▶ **Your assignment**
Bring together all lines of the material below that contain the string "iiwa".

▶ **Input data**
============

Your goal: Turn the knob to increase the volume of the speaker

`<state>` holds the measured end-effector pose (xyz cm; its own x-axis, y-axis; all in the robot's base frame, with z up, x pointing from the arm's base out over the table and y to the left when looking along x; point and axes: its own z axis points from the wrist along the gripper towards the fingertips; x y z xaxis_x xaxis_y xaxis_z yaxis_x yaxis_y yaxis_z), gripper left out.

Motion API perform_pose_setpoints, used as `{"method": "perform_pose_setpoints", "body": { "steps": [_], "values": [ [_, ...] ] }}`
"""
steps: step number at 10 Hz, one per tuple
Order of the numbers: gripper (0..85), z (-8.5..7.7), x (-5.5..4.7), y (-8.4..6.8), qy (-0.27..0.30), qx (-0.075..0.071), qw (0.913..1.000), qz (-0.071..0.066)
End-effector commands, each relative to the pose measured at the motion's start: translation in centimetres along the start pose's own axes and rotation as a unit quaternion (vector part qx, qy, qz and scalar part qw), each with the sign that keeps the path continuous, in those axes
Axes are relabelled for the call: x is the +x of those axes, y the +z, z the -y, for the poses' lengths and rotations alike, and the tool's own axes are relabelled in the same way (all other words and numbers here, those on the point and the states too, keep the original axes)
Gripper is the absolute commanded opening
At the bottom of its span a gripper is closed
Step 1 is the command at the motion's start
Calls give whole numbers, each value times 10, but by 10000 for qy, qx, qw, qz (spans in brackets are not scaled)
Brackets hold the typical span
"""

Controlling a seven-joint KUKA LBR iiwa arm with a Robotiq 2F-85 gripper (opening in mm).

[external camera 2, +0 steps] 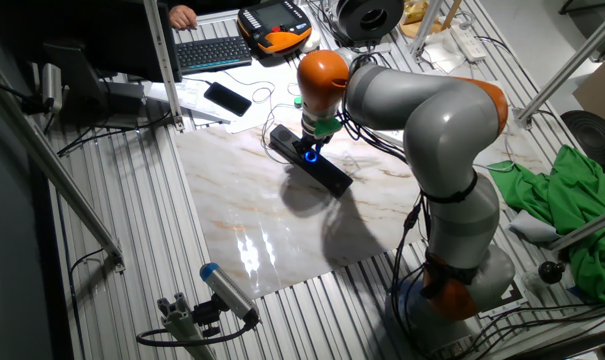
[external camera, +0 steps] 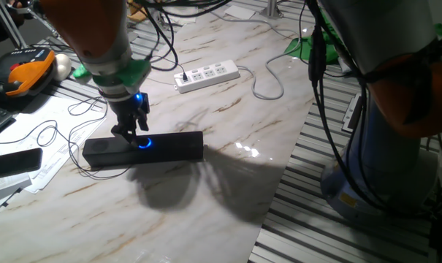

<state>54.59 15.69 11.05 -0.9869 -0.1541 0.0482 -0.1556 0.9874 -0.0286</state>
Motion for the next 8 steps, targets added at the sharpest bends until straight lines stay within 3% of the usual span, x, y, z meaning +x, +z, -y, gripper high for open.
{"method": "perform_pose_setpoints", "body": {
  "steps": [1,3,5,7,8],
  "values": [
    [510,0,2,-8,-10,9,10000,-28],
    [510,-2,7,-18,-63,-1,9999,-89],
    [510,-5,7,-19,11,-190,9998,-13],
    [510,-6,7,-22,-76,-91,9999,120],
    [510,-5,7,-23,-106,-78,9999,102]
  ]
}}
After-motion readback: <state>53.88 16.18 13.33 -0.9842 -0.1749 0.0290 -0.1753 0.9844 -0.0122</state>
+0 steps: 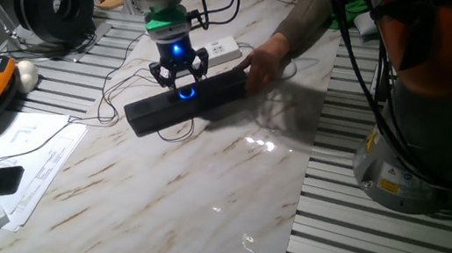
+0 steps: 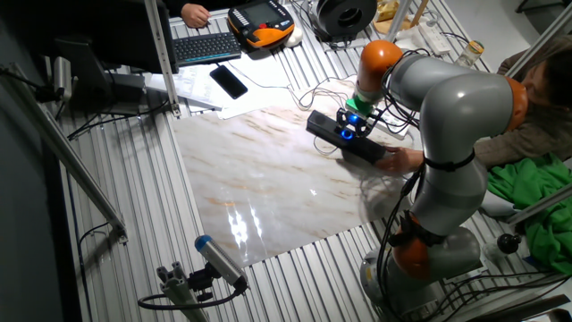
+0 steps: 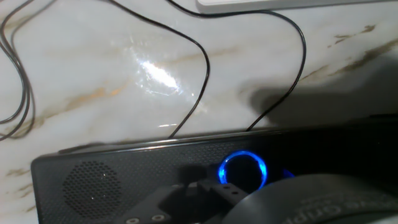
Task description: Turn the knob to decrease the volume of the speaker
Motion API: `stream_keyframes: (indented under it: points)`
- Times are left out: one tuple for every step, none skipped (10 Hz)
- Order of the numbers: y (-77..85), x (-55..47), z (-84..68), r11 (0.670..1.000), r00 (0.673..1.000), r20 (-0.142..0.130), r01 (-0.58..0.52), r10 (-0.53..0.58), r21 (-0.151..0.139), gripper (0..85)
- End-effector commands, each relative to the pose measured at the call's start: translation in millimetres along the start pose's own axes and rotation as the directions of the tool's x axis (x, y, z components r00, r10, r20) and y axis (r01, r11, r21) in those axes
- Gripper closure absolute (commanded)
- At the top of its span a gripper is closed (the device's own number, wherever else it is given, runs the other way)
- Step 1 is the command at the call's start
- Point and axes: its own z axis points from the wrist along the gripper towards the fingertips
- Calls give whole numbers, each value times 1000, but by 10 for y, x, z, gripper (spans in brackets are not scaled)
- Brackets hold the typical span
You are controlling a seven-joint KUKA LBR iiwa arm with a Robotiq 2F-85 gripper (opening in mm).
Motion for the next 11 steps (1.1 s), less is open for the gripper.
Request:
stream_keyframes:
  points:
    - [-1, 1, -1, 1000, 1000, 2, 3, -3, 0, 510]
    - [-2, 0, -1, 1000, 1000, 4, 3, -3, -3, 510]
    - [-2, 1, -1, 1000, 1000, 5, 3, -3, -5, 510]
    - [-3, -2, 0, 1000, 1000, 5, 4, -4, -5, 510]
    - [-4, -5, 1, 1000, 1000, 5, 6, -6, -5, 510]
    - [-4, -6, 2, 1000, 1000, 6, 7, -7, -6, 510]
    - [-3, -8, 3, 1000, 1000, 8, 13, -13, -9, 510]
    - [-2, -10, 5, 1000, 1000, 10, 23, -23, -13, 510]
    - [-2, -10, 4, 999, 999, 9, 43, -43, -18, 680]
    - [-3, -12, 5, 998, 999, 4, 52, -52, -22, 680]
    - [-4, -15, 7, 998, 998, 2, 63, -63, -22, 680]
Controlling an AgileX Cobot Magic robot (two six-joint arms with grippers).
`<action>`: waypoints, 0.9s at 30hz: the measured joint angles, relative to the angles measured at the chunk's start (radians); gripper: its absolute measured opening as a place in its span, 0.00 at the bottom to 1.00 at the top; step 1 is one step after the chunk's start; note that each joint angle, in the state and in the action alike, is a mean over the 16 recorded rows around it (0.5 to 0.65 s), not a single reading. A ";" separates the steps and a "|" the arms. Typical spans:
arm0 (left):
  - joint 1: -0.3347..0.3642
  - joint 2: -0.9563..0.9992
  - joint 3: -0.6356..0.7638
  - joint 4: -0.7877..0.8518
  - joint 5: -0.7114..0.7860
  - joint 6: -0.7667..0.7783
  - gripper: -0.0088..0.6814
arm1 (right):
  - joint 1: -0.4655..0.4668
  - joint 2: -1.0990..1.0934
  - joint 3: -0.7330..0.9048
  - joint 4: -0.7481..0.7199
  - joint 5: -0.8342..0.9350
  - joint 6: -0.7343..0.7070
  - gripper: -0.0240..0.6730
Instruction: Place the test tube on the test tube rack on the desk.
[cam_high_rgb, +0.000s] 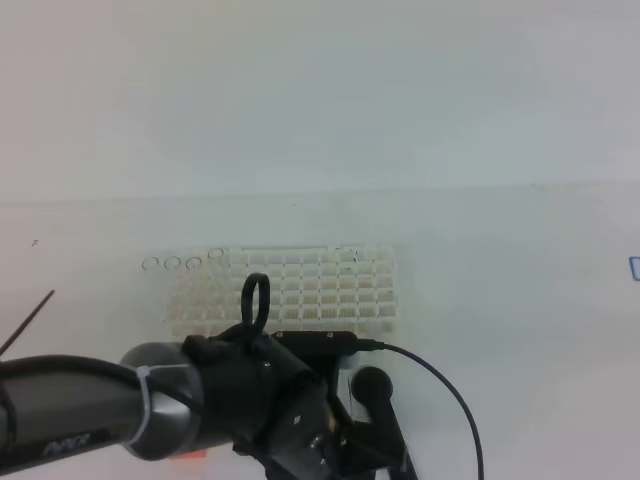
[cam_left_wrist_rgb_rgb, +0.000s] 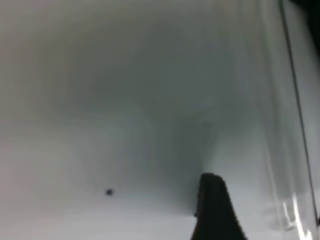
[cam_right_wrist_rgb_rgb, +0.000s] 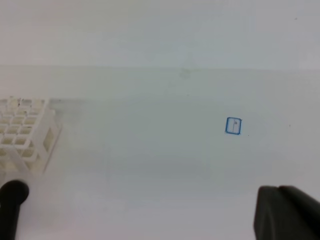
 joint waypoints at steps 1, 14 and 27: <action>0.000 0.000 -0.001 0.023 0.007 -0.018 0.63 | 0.000 0.000 0.000 0.000 0.000 0.000 0.03; 0.000 0.000 -0.008 0.203 0.099 -0.146 0.60 | 0.000 0.000 0.000 0.000 0.000 0.000 0.03; 0.000 0.000 -0.008 0.207 0.116 -0.174 0.28 | 0.000 0.000 0.000 0.000 0.000 0.000 0.03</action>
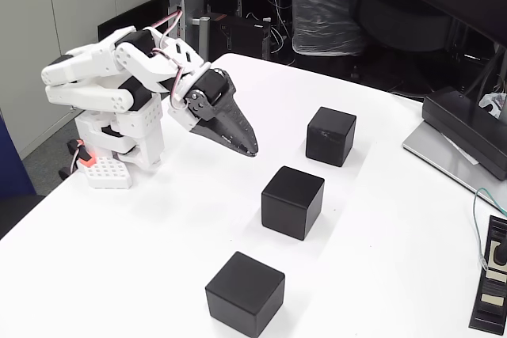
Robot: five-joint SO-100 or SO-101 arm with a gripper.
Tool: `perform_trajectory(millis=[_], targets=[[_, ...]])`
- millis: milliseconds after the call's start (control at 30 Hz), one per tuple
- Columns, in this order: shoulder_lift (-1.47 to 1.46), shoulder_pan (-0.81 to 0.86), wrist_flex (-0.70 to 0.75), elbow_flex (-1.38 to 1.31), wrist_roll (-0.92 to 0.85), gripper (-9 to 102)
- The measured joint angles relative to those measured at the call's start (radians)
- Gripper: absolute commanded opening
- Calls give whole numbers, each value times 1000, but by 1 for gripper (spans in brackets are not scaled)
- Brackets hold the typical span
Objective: Stack the 3 blocks
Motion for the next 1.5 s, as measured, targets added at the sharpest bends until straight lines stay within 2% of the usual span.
perform_trajectory(millis=[1267,1367,1500], targets=[[0,0,0,0,0,-1],[0,0,0,0,-3,3],[0,0,0,0,-103,13]])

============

▶ **Reply to the task**
Controlling a seven-joint KUKA LBR iiwa arm with a Robotiq 2F-85 gripper (opening in mm).
You are controlling a seven-joint KUKA LBR iiwa arm with a Robotiq 2F-85 gripper (opening in mm).

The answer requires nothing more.